ACTIVITY: Everything in the listing below should be written out again exactly, except the pictures.

[DATA PROVIDED — start]

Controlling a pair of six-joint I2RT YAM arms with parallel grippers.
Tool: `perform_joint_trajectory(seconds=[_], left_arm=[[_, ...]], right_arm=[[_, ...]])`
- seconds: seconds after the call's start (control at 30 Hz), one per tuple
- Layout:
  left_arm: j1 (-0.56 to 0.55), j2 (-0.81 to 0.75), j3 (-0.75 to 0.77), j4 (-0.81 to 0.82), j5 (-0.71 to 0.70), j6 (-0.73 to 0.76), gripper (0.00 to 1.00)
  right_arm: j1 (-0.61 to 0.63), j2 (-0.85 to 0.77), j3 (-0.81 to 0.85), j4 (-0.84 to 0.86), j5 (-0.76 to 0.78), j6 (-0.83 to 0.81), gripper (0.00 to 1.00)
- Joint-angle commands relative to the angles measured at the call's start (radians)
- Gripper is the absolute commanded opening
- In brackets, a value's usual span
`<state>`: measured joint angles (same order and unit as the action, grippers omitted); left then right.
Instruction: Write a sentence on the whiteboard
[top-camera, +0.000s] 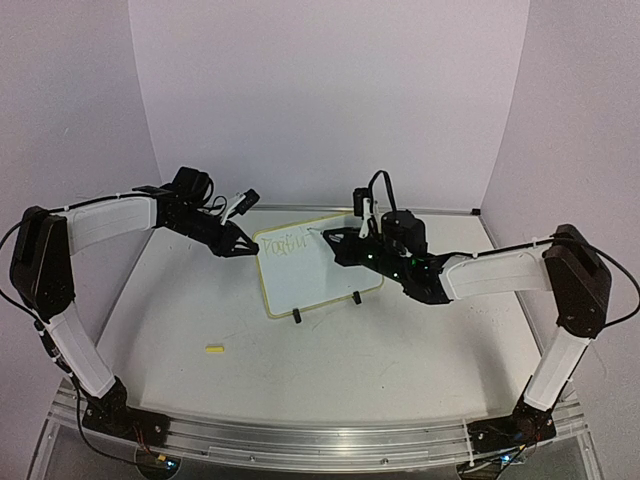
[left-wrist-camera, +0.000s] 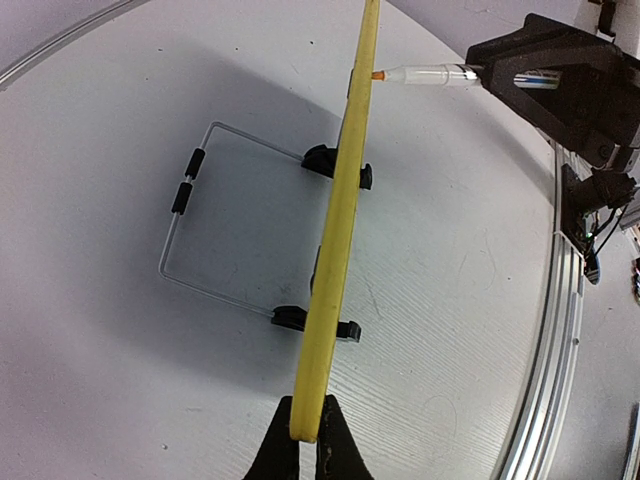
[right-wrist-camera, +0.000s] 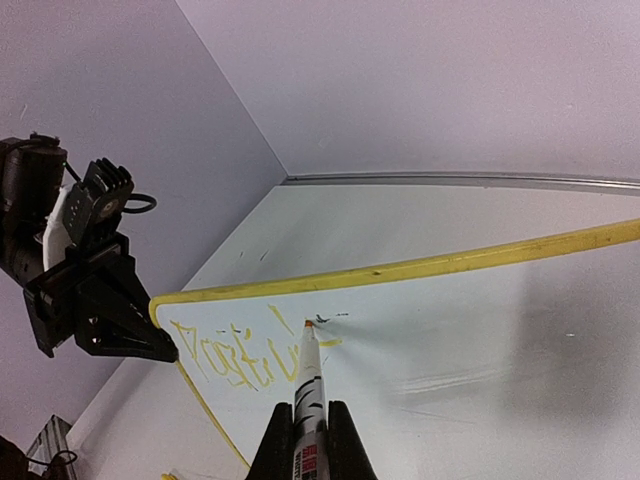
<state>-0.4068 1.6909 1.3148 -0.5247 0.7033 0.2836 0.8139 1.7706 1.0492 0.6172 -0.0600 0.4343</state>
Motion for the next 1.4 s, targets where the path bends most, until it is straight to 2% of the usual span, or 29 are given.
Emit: perform_joint_trajectory(seconds=[0.0,0.93,1.37], left_arm=[[-0.020,0.012,0.017,-0.062,-0.048,0.027,0.00],[-0.020,0.013,0.017,-0.063,-0.048,0.026,0.00],[-0.020,0.009,0.017,-0.063,-0.050,0.026,0.00]], right_arm=[[-0.002,0.009,0.012,0.004,0.029,0.003,0.00],[-0.003,-0.003,-0.061,-0.002,0.022,0.050,0.00],[-0.002,-0.043,-0.040,-0.023,0.097,0.023,0.00]])
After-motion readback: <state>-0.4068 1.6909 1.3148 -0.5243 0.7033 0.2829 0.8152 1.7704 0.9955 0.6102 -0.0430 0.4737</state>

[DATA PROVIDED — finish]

PROBLEM SOLUTION:
Controlling a pair of six-joint I2RT YAM arms with parallel grippers.
Tool: `perform_joint_trajectory(seconds=[_], left_arm=[[_, ...]], right_arm=[[_, ...]])`
- seconds: seconds after the call's start (control at 30 Hz), one per tuple
- Layout:
  left_arm: j1 (-0.56 to 0.55), j2 (-0.81 to 0.75), j3 (-0.75 to 0.77), j4 (-0.81 to 0.82), j5 (-0.71 to 0.70), j6 (-0.73 to 0.76), gripper (0.00 to 1.00)
  right_arm: j1 (-0.61 to 0.63), j2 (-0.85 to 0.77), j3 (-0.81 to 0.85), j4 (-0.84 to 0.86), j5 (-0.76 to 0.78), j6 (-0.83 to 0.81), gripper (0.00 to 1.00)
- Joint-angle commands relative to the angles measured at the call's start (radians)
- Gripper is the absolute commanded opening
- In brackets, a value's usual span
`<state>`: measured joint angles (same order and unit as the action, grippers omitted); left then right.
Instruction: Write a sentence on the whiteboard
[top-camera, +0.000s] 
[left-wrist-camera, +0.000s] 
[right-wrist-camera, +0.000s] 
<state>-0.4068 1.6909 1.3148 -0.5247 0.7033 0.2836 0.8139 1.7706 1.0492 0.6172 -0.0600 0.4343</state>
Motion for the next 1.4 s, targets where the path bends most, until it is straight to 2% of the usual span, or 29 are given.
Emit: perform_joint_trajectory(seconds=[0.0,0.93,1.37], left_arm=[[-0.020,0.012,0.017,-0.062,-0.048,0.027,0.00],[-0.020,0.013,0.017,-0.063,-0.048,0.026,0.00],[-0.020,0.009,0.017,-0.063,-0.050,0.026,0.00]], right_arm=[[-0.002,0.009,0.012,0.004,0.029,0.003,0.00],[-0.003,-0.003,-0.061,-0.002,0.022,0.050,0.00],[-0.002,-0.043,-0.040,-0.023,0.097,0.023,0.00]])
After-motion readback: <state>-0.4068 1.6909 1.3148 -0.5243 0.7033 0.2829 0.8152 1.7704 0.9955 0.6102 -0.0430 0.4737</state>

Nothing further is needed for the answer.